Thursday, September 6, 2012

CD 12: What is Going On?

I do not know what is going on.  Something big is happening in my ovaries right now and I'm totally in the dark.  I will know more tomorrow at 7:30 a.m. but until then...it's a guessing game.

IF is all about being patient.  Being patient in the global sense as is in the "it will happen to you someday."  Being patient in the "oh well not this month but maybe next month."  Being patient in the "I hope that my follicles grow some today and tomorrow."

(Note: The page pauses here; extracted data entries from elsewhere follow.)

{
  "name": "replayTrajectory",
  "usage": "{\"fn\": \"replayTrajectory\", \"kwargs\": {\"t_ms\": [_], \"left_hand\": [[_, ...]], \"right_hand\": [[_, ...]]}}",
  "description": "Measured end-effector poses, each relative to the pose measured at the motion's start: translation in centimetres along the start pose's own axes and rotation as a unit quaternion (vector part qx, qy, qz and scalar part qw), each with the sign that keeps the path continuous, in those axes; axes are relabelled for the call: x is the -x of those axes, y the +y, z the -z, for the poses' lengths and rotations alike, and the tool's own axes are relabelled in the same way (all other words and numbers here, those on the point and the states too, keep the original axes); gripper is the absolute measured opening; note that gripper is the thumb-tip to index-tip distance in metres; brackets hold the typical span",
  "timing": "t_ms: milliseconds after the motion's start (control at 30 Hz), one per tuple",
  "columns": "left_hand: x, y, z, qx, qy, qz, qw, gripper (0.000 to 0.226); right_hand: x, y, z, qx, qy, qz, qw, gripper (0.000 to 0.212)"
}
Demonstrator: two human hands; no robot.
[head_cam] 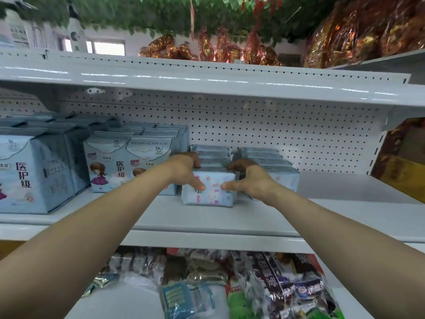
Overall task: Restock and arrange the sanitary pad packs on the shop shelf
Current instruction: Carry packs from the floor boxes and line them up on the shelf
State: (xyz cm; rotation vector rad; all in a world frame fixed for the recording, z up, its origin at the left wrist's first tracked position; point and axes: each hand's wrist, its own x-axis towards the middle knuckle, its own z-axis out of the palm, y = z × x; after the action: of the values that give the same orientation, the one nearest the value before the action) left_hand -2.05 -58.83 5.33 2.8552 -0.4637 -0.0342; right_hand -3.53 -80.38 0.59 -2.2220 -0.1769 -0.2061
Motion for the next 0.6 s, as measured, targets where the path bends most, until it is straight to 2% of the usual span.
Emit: {"fn": "replayTrajectory", "kwargs": {"t_ms": [133,600], "left_hand": [[-0.1,-0.1,0.3,0.003,-0.016,0.004,1.000,0.071],[0.5,0.7,0.4,0.059,0.010,0.008,0.998,0.062]], "right_hand": [[-0.3,0.1,-0.3,-0.008,0.001,-0.001,1.000,0.060],[-0.4,0.3,-1.1,0.008,0.019,0.007,1.000,0.061]]}}
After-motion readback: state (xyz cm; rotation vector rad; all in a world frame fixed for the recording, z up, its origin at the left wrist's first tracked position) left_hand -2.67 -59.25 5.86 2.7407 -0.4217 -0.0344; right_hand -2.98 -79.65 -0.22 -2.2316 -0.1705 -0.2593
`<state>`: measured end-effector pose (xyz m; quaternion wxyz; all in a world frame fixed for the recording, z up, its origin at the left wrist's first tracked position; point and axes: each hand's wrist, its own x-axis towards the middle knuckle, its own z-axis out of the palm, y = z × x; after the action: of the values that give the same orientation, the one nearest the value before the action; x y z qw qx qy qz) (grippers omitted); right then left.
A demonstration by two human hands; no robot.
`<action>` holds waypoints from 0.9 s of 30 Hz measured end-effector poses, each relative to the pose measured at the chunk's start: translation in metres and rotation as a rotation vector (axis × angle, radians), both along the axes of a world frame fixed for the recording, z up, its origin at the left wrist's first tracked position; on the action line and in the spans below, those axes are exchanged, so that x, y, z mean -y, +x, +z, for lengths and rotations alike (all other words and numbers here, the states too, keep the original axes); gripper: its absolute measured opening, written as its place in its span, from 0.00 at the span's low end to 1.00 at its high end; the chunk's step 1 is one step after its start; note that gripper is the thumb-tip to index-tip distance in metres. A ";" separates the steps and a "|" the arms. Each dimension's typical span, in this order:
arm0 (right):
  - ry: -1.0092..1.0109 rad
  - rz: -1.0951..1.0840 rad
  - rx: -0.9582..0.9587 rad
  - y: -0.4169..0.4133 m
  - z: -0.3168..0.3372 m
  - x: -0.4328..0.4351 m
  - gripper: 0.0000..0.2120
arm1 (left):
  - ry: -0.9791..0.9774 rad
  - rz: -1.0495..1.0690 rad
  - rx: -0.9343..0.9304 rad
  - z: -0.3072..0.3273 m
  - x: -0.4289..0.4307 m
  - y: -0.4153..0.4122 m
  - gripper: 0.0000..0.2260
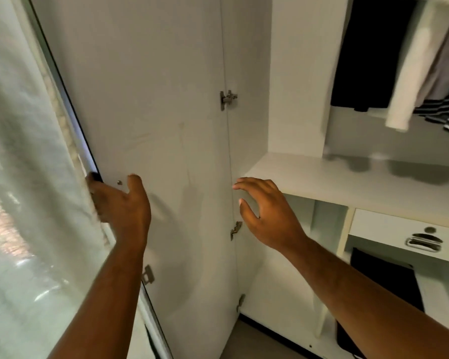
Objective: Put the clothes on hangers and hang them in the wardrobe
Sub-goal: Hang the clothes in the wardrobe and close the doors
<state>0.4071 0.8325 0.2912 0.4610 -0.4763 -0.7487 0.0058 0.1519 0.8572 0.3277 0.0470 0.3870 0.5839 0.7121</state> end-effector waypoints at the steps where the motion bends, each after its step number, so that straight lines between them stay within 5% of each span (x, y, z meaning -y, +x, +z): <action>1: 0.001 -0.003 -0.015 0.013 0.001 0.006 0.15 | 0.016 0.005 0.006 -0.001 0.006 0.012 0.30; 9: -0.041 0.037 -0.198 0.087 0.016 0.038 0.13 | 0.082 -0.064 -0.147 -0.020 0.066 0.135 0.16; 16: -0.153 0.195 -0.373 0.127 0.061 0.060 0.19 | 0.228 -0.531 -0.122 -0.026 0.064 0.245 0.14; 21: -0.131 -0.163 -0.318 0.187 0.073 0.034 0.14 | -0.090 -0.985 -0.004 -0.023 0.026 0.310 0.17; 27: -0.214 -0.501 -0.241 0.250 0.066 -0.027 0.15 | -0.138 -1.224 -0.134 -0.022 -0.042 0.369 0.16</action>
<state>0.6575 0.8595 0.3575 0.4808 -0.6880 -0.5428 0.0272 0.5210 0.8988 0.3060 0.4353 0.6916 0.3024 0.4907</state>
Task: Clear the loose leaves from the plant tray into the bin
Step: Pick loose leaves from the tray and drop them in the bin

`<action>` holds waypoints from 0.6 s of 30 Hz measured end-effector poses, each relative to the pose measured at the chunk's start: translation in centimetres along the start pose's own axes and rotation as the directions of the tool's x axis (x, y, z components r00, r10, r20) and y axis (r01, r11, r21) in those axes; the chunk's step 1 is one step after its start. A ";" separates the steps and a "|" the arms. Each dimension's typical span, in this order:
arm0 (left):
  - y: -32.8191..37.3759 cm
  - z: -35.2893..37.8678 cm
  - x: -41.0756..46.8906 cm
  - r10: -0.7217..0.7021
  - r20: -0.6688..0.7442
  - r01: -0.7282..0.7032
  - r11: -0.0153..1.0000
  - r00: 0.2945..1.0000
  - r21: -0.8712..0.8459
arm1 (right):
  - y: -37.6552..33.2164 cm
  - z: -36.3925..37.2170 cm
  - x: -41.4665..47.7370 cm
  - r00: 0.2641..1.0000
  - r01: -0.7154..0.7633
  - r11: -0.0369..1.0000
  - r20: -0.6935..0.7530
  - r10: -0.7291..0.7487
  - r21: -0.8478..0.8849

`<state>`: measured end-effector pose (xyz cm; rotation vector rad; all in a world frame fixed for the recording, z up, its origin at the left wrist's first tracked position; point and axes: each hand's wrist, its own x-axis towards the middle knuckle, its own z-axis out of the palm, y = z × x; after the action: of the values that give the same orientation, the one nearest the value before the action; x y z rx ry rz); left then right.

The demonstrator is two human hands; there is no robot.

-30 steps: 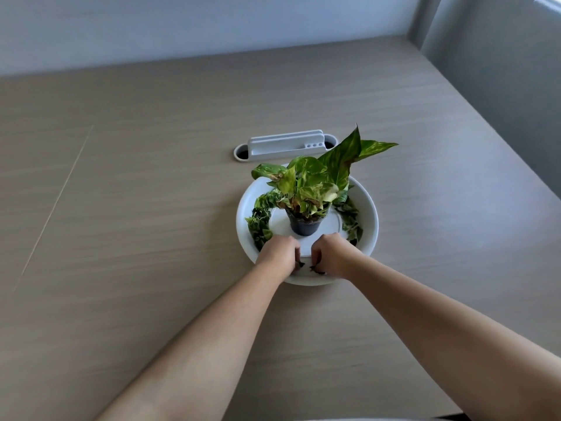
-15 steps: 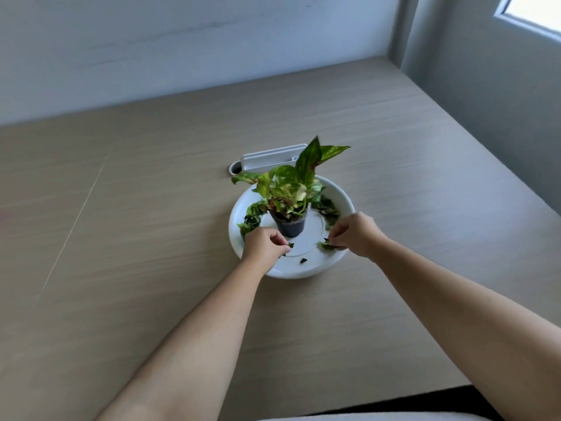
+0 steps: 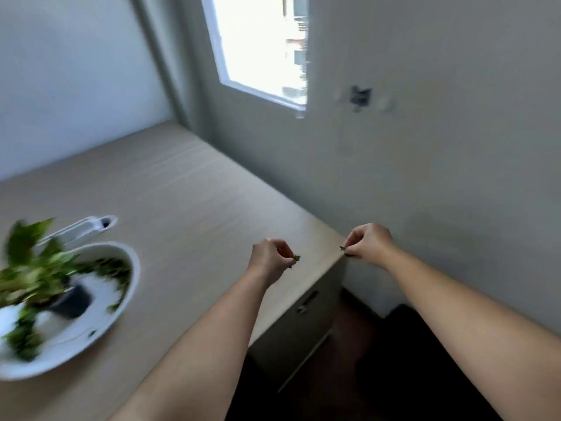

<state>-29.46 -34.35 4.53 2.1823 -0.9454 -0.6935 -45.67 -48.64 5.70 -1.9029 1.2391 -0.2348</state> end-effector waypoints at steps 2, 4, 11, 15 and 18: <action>4.6 5.6 0.9 0.100 0.096 -0.105 0.993 0.990 0.047 | 5.4 -5.3 -1.0 0.989 -0.092 0.994 -0.112 0.098 0.060; 8.1 10.6 1.1 0.191 0.178 -0.208 0.975 0.965 0.084 | 10.5 -8.6 -2.3 0.961 -0.181 0.978 -0.192 0.198 0.101; 12.3 25.8 0.6 0.241 0.550 -0.399 0.898 0.799 0.186 | 26.3 -10.5 -7.0 0.805 -0.494 0.846 -0.264 0.532 0.199; 8.4 32.5 1.3 0.110 0.681 -0.392 0.878 0.724 0.275 | 32.6 -7.4 -8.6 0.728 -0.615 0.759 -0.215 0.651 0.215; 5.5 36.2 2.5 0.016 0.719 -0.360 0.873 0.694 0.328 | 36.2 -4.9 -8.9 0.649 -0.680 0.670 -0.182 0.739 0.296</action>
<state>-54.76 -51.90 -15.40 2.1440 -1.8711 -1.3653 -77.03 -49.91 -14.99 -1.0896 1.9929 -0.2018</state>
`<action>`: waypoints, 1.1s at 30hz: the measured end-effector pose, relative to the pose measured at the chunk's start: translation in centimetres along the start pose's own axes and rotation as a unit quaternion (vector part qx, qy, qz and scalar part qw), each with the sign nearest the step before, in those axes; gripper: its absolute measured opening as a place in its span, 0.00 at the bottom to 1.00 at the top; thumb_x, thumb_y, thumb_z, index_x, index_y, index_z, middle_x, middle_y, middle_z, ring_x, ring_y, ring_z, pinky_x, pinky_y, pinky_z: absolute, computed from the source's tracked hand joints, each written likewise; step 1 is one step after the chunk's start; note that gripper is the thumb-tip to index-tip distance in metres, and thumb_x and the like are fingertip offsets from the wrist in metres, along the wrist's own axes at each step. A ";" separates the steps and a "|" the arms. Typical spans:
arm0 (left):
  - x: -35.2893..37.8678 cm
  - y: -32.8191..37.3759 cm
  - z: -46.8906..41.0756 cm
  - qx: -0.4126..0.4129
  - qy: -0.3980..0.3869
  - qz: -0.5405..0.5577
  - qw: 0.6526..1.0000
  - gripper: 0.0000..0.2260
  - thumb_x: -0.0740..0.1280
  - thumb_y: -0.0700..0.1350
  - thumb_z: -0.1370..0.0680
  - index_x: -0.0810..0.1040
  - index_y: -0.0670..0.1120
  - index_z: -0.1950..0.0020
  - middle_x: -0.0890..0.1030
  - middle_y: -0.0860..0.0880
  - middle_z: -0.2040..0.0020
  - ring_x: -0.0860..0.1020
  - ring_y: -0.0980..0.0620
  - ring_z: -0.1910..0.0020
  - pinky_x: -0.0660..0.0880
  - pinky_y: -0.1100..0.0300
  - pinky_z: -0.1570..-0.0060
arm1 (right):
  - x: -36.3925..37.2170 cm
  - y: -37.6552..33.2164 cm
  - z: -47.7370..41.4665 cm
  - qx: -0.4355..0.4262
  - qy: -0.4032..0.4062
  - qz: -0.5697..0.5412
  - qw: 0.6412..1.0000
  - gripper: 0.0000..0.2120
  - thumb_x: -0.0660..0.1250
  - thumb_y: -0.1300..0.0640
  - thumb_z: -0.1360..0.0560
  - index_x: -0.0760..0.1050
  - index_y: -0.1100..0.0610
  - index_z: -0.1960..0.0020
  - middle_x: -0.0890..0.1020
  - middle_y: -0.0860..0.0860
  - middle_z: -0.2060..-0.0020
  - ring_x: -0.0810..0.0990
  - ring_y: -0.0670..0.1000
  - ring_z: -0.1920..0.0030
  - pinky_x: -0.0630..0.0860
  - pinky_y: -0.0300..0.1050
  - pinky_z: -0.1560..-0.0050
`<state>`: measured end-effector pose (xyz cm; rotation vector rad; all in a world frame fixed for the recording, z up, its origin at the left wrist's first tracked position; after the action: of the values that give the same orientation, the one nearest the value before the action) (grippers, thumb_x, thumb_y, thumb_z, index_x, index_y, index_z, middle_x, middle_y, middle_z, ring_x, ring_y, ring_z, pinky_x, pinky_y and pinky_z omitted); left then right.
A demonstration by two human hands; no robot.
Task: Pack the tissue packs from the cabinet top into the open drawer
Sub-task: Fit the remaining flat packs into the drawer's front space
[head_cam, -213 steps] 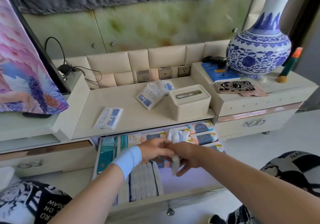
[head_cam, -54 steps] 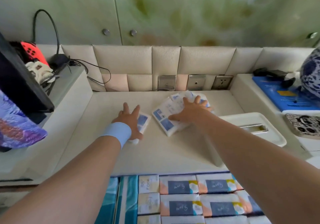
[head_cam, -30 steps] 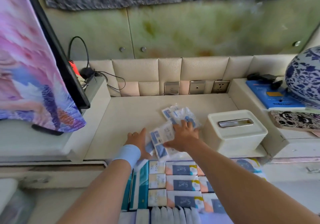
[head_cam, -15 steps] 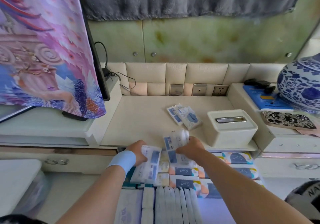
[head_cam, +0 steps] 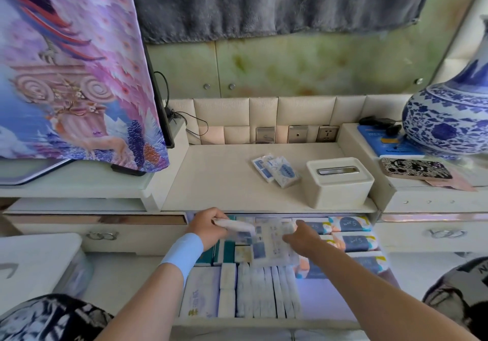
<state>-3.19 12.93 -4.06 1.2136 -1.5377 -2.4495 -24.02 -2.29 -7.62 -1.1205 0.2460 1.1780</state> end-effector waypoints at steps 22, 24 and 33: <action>8.8 9.1 1.5 -0.060 -0.249 0.364 0.895 0.17 0.57 0.38 0.19 0.76 0.47 0.34 0.82 0.40 0.42 0.82 0.41 0.47 0.80 0.49 0.53 | -7.4 2.4 3.7 -0.042 -0.053 -0.362 0.930 0.35 0.73 0.65 0.26 0.63 0.50 0.24 0.81 0.58 0.46 0.85 0.57 0.55 0.84 0.56 0.58; 9.9 9.5 1.8 -0.040 -0.256 0.331 0.908 0.16 0.60 0.41 0.19 0.75 0.47 0.31 0.82 0.42 0.40 0.80 0.41 0.42 0.78 0.46 0.46 | -6.5 2.7 3.8 -0.014 -0.072 -0.387 0.919 0.32 0.73 0.57 0.25 0.64 0.49 0.26 0.80 0.57 0.45 0.84 0.59 0.51 0.83 0.59 0.55; 11.6 8.9 0.4 -0.066 -0.345 0.227 0.908 0.14 0.58 0.51 0.17 0.80 0.47 0.40 0.83 0.45 0.42 0.81 0.47 0.46 0.73 0.52 0.45 | -6.0 3.5 3.4 0.048 -0.189 -0.426 0.883 0.09 0.64 0.63 0.24 0.74 0.62 0.44 0.82 0.58 0.57 0.83 0.55 0.60 0.80 0.47 0.62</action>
<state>-14.91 4.16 -4.18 -0.0901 -1.4832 -2.6873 -30.77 -3.34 -3.95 -0.7439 -0.4590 0.5503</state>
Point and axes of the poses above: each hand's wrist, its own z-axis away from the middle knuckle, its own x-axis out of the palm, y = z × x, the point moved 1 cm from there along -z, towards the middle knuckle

I didn't sign up for this journey with an excess of patience.  Furthermore, I feel like this has tested my patience and made me more impatient for other things in my life.  I can't have a baby so I want THINGS THAT I WANT (new puppy; new care; new job) NOW.  I can't have those thing either, however, because all I can want/strive for/afford is this.

I went out for drinks tonight with a friend and an interesting thing happened.  We were talking to a guy in his mid 40s-early 50s.  He asked me how long I had been married and I said "two years."  He then said "oh you are close"  And I said "to what?"  He said "to having kids."  I said, "maybe we won't have kids, who knows"  He dropped the subject, but brought it back up an hour later with a vengeance.  He asked me flat out - "are you trying for kids"   The lady in me wanted to say "oh yes of course" and leave it at that.  I didn't say that though.  I told this perfect stranger "yes we have been trying for over a year and we are currently considering ivf and I am using injects on a daily basis."  He looked slightly horrified, but shut the fuck up about it.


So, like Bill Maher, I'm going to have new rules.  NEW RULE:  If you say something to me about not having kids twice in one conversation, I am going to make you feel like shit by telling you how infertile I am.  NEW RULE:  If you try to make me feel guilty, weird, out of place for not having children, I will make you feel like a total ass.  You've all been warned.